How I Met Janusz Korczak
Stories have been the guiding light in my life: stories about peoples, about creatures, about individuals. In my family, without knowing exactly how or why, storytelling is a great art- perhaps our Celtic heritage, combined with the immigrant experience to New York and Philadelphia from Ireland and Wales, marked this as a way of internal survival. I grew up hearing my mother’s stories of being orphaned in the 1918 influenza epidemic- her mother was twenty years old and left three children in the blink of an eye. In her recounting of life experiences, we questioned and explored motivations for kindness and cruelty, especially to the most vulnerable, and specifically to motherless children.
In early adulthood I found the Camphill movement, intentional communities where families share their lives with children (in the schools) and adults (in the villages) who have “special needs” of all possible stripes. Here, recognition of our common humanity and the struggle to meet individual challenges while living in a world of mutual support is very real! These communities were founded in 1939 by a brave group of souls, together with the pioneering pediatrician Dr. Koenig, who was one of the hand full in the world interested in children with mental and emotional challenges. They were fleeing Hitler’s persecution in Vienna, and share with the Waldorf movement a background in anthroposophy, the name given to the work of Rudolf Steiner, an Austrian philosopher from the late 19th and early 20th century. So they were three times enemies of the Third Reich: Jewish, working with handicapped people, and anthroposophists!

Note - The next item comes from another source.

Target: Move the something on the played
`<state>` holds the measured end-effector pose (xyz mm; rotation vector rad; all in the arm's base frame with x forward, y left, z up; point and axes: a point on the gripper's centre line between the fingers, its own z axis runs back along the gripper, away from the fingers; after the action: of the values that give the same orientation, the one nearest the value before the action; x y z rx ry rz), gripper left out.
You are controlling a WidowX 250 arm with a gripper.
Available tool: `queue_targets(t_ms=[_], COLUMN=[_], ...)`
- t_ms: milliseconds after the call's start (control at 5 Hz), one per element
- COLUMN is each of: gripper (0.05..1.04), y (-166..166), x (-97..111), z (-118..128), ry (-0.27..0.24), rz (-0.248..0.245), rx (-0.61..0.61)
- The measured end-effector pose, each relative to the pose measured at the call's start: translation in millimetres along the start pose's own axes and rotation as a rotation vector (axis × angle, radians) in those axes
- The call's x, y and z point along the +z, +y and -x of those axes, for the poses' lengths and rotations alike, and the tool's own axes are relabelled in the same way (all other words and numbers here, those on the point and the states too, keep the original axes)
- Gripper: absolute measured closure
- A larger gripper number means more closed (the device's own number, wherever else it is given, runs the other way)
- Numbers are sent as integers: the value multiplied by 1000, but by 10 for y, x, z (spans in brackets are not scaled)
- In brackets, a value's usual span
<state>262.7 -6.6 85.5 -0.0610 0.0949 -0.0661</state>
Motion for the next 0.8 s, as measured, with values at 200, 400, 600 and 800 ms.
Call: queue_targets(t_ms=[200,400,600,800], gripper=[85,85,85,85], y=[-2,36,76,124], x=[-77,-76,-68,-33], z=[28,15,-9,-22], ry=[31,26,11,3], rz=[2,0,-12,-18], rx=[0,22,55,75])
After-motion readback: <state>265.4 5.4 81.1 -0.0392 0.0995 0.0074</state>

It was in one of these Camphill communities in New York State that I first heard about Korczak. It was August 6th, sometime in the late 1970’s, and I was visiting a family I had close connections to . It was “Hiroshima Day”, and we had gathered to remember the terrible events of that day in 1945, when surprisingly, we heard a story that commemorated another tragedy of that wartime. My dear friend and mentor, Gerda Von Jeetze, herself a refugee at age 18, told the story of Korczak and the orphans, singing, with banners held high, marching with dignity to the cattle cars to Treblinka (we now feel that August 5th is the correct day for this event). Gerda told us of Korczak’s work, how he embraced children of al backgrounds and faiths who were in need of a home, and how he formed the most human of families with these young people, from tiny ones to young adults, in the ace of the non-human policies of the National Socialist Party and the Polish government, and how his death, but more importantly his LIFE, were a statement more eloquent than anything written by mankind before. She went on to say that Korczak’s legacy is to all good work for children, upholding their humanity and strengthening their hearts and minds, and is a fellow movement to Camphill. Indeed, many places throughout the Camphill Movement (and there are about over 200 places on all continents of this world!) are named for him, and for the life he led in service of the highest nature of the human being.
So it is in this story, told on a hot summer night by a soul, brave herself, that I came to know Korczak. Years later, Betty Jean Lifton’s The King of Children became one of my favorite books, and then I was privileged to meet Mariola Strahlberg and the work of Shining Mountain Children’s Center for Peaceful Childhood. I have visited Warsaw and have walked the streets of the ghetto and stood in the orphanage hall. The story of Janusz Korczak and his children live on not only in memory but in the deeds performed for the good of children and for all of humanity.